Your query would be similar to the following:
select date,
max(value) MaxDailyPower,
sum(case when col in ('DailyPower1', 'DailyPower2') then value end) TotalDailyPower
from
(
select date, 'DailyPower' as col, DailyPower as value
from yourtable
union all
select date, 'DailyPower1' as col, DailyPower1 as value
from yourtable
union all
select date, 'DailyPower2' as col, DailyPower2 as value
from yourtable
) src
where date >= '2012-01-01'
and date <= '2012-12-31'
group by date
See SQL Fiddle with Demo.
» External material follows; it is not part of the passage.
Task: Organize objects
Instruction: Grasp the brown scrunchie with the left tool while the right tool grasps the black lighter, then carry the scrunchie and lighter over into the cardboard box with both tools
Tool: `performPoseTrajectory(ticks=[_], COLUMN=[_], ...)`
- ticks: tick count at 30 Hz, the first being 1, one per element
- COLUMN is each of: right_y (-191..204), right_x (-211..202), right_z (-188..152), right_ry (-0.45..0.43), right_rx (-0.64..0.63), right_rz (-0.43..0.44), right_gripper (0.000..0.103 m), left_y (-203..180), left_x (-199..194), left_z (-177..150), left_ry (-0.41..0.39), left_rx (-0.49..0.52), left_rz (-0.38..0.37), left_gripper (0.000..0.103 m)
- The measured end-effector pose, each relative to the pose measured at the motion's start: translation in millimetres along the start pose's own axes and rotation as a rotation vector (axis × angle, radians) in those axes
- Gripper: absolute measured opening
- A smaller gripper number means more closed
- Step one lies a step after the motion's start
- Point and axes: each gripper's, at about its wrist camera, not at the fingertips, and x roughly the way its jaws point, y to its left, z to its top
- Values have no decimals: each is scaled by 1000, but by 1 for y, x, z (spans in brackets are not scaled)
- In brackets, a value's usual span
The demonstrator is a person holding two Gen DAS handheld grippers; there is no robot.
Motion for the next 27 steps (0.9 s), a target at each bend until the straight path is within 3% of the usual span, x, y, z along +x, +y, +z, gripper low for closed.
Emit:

This gives the result:
| DATE | MAXDAILYPOWER | TOTALDAILYPOWER |
------------------------------------------------
| 2012-01-01 | 789 | 854 |
| 2012-01-02 | 789 | 280 |
| 2012-02-01 | 89 | 99 |
Edit #1, if you want to GROUP BY month, then you could use:
select month(date) Month,
max(value) MaxDailyPower,
sum(case when col in ('DailyPower1', 'DailyPower2') then value end) TotalDailyPower
from
(
select date, 'DailyPower' as col, DailyPower as value
from yourtable
union all
select date, 'DailyPower1' as col, DailyPower1 as value
from yourtable
union all
select date, 'DailyPower2' as col, DailyPower2 as value
from yourtable
) src
group by month(date)
See SQL Fiddle with Demo
Is this what you want?
select date,
(case when DailyPower > DailyPower1 and DailyPower > DailyPower2 then DailyPower
when DailyPower1 > DailyPower2 then DailyPower1
else DailyPower2
) as MaxDailyPower,
coalesce(DailyPower1, 0) + Colaesce(DailyPower2) as DailyPowerSUm
from t
where date between '2012-01-01' and '2012-03-31' -- for the filter
This assumes that there is one row per date i nyour data.